There are some huge knowledge gaps as well. When I do research, that's part of what I pay attention to. We know very little about some things like the situations of people who are caring for adult children or other relatives with mental health conditions, for example. So there are some huge knowledge gaps, and there are some huge policy gaps because of that.

5 p.m.

Liberal

The Chair Liberal Yasmin Ratansi

Thank you.

Cecilia.

5 p.m.

Executive Director, National Alliance of Philippine Women in Canada

Cecilia Diocson

Again, we need to continue to further our studies and research in our community, with your support, of course. We also need to model the type of work we do in our community-based nursing review, which has helped over 250 live-in caregivers back to the their profession, without any government funding.

I urge the status of women committee to support us, in terms of providing access to resources. This is a fundamental issue for women.

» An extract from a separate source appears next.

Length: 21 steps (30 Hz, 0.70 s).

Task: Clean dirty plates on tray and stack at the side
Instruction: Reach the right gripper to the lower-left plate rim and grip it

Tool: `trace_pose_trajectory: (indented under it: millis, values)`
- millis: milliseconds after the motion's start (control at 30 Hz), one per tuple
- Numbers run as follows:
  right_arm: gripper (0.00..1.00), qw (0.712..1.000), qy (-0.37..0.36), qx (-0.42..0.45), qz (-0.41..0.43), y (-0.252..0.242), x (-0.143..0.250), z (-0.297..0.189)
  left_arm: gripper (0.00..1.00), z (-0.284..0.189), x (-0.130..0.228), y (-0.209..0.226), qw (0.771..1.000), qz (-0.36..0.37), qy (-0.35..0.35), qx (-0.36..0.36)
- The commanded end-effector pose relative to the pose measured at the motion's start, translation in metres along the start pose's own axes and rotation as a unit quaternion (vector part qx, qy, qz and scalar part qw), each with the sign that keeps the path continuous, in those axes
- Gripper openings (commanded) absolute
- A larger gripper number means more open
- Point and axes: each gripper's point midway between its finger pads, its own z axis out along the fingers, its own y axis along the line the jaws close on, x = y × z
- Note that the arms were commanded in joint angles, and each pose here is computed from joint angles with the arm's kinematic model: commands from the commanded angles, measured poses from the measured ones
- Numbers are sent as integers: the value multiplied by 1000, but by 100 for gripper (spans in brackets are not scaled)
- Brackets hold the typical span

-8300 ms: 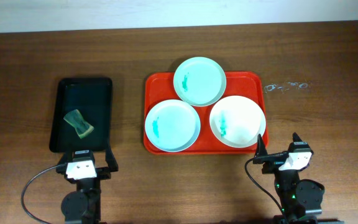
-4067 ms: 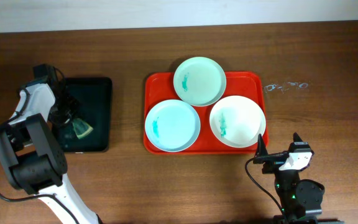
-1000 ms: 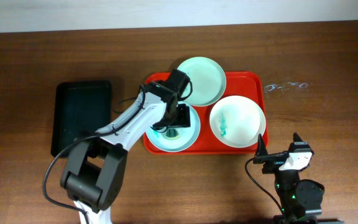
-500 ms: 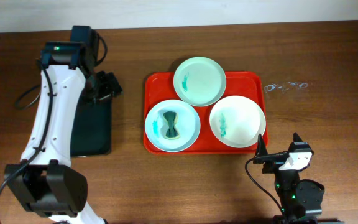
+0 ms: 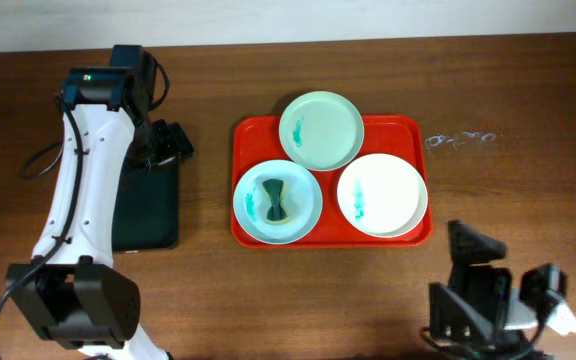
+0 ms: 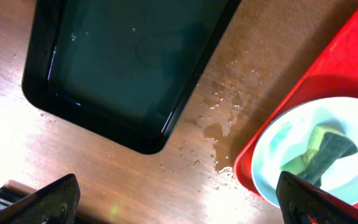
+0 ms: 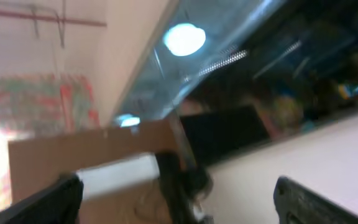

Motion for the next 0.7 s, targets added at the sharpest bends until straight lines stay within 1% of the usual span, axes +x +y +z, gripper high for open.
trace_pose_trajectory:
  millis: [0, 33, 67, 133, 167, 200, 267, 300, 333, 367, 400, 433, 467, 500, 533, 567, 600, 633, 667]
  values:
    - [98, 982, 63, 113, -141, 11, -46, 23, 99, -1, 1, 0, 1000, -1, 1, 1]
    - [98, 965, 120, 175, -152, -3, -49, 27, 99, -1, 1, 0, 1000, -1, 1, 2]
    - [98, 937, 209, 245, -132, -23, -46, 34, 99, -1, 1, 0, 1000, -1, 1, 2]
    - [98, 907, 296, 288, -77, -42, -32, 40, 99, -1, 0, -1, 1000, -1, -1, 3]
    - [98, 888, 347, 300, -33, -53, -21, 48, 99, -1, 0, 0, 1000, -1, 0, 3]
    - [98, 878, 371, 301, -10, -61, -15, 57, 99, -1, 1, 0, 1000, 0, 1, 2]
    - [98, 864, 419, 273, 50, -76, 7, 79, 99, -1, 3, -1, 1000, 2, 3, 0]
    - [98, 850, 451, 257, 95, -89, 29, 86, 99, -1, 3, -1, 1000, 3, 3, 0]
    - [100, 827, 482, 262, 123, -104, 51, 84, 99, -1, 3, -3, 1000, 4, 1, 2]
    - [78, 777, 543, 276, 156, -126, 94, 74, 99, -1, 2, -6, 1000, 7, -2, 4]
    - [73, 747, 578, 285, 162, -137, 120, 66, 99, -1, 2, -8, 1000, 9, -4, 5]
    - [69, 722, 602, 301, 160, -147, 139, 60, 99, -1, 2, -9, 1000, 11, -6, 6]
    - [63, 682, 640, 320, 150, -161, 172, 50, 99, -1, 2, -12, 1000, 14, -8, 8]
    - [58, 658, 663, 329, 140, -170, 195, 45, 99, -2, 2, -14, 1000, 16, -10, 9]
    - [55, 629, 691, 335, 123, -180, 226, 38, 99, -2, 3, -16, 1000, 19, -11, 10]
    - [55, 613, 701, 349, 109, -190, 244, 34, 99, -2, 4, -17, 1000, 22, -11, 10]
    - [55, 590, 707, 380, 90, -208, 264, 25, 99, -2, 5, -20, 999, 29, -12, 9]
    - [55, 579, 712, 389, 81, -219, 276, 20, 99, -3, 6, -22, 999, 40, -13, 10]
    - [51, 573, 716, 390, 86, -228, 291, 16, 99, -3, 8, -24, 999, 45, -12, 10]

All I would like is very concrete support for Filipino women in this country.

5 p.m.

Liberal

The Chair Liberal Yasmin Ratansi

Thank you.

Ms. Konanur.

5 p.m.

Settlement Counsellor, AWIC Community and Social Services

Sheila Konanur

I want to thank all of you for this opportunity, and I commend you for taking the time to listen to our experiences here today.

What I want to stress is that on the economic security of immigrant women, you cannot just look at it from a financial or even an employment standpoint. There are many other factors to consider that factor into a woman's ability to sustain economic stability.

That said, I concur with my fellow speakers here, in that more research needs to be done, and any measures we can take to fund the research geared toward this needs to continue.

Maybe more outreach can be done, in terms of delivering information to these women in a way they can understand. Perhaps this is a sort of end-to-end type of service delivery that we offer at our organization.

5 p.m.

Liberal

The Chair Liberal Yasmin Ratansi

Thank you all.

I'll suspend the meeting for a couple of minutes, and then we'll go in camera.